■ About this task
For each line in the data below, write an exact copy.

■ Data excerpt
-- -- --
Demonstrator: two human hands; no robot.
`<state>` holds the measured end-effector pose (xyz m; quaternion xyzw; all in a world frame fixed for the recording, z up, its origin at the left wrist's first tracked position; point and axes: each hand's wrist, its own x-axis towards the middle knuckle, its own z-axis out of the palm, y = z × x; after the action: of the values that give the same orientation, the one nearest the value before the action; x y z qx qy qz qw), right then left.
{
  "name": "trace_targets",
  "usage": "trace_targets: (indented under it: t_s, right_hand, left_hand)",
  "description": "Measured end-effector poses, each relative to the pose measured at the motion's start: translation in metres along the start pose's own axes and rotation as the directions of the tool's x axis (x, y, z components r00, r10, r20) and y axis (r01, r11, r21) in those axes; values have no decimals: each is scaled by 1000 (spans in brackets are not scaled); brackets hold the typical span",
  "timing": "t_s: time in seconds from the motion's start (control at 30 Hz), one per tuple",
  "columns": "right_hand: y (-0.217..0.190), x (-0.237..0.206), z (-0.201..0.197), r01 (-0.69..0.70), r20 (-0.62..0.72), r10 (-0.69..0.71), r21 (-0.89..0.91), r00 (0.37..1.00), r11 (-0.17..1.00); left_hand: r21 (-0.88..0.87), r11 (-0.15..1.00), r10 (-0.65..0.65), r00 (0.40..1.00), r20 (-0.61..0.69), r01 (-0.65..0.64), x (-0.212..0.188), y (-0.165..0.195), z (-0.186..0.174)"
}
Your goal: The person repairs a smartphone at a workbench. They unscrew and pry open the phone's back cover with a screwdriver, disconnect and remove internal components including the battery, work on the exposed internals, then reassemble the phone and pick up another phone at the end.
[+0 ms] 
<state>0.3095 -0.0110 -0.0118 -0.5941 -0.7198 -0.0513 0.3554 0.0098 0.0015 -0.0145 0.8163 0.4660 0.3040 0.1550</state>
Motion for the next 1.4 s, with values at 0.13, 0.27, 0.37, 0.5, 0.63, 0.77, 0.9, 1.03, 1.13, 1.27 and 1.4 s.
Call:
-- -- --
■ Solution below
Demonstrator: two human hands; no robot.
`<state>` holds the measured end-effector pose (xyz m; quaternion xyzw; all in a world frame fixed for the recording, z up, its origin at the left wrist's first tracked position; point and axes: each hand's wrist, its own x-axis towards the middle knuckle, its own z-axis out of the palm, y = z × x; after the action: of the values that give the same orientation, the one nearest the value before the action; x y z qx qy qz qw), right then left.
{
  "name": "trace_targets",
  "usage": "trace_targets: (indented under it: t_s, right_hand, left_hand)",
  "description": "Measured end-effector poses, each relative to the pose measured at the motion's start: translation in metres along the start pose's own axes and rotation as the directions of the tool's x axis (x, y, z components r00, r10, r20) and y axis (r01, r11, r21) in those axes; values have no decimals: each is scaled by 1000 (spans in brackets are not scaled); brackets hold the typical span",
  "timing": "t_s: time in seconds from the motion's start (control at 30 Hz), one per tuple",
  "columns": "right_hand: y (-0.217..0.190), x (-0.237..0.206), z (-0.201..0.197), r01 (-0.69..0.70), r20 (-0.62..0.72), r10 (-0.69..0.71), r21 (-0.89..0.91), r00 (0.37..1.00), r11 (-0.17..1.00); left_hand: r21 (-0.88..0.87), r11 (-0.15..1.00), r10 (-0.65..0.65), r00 (0.40..1.00), r20 (-0.61..0.69), r01 (-0.65..0.64), x (-0.212..0.188), y (-0.165..0.195), z (-0.186..0.174)"
}
Your goal: The person repairs a smartphone at a workbench. They unscrew and pry open the phone's back cover with a screwdriver, disconnect and remove internal components including the battery, work on the exposed internals, then reassemble the phone and pick up another phone at the end.
[+0 ms] 
<state>0.3095 -0.0110 -0.0118 -0.5941 -0.7198 -0.0513 0.3554 0.0098 0.0015 -0.0145 0.8163 0.4660 0.3040 0.1550</state>
Motion for the next 1.4 s, with values at 0.13, 0.27, 0.37, 0.5, 0.63, 0.77, 0.9, 1.03, 1.13, 1.27 and 1.4 s.
Call:

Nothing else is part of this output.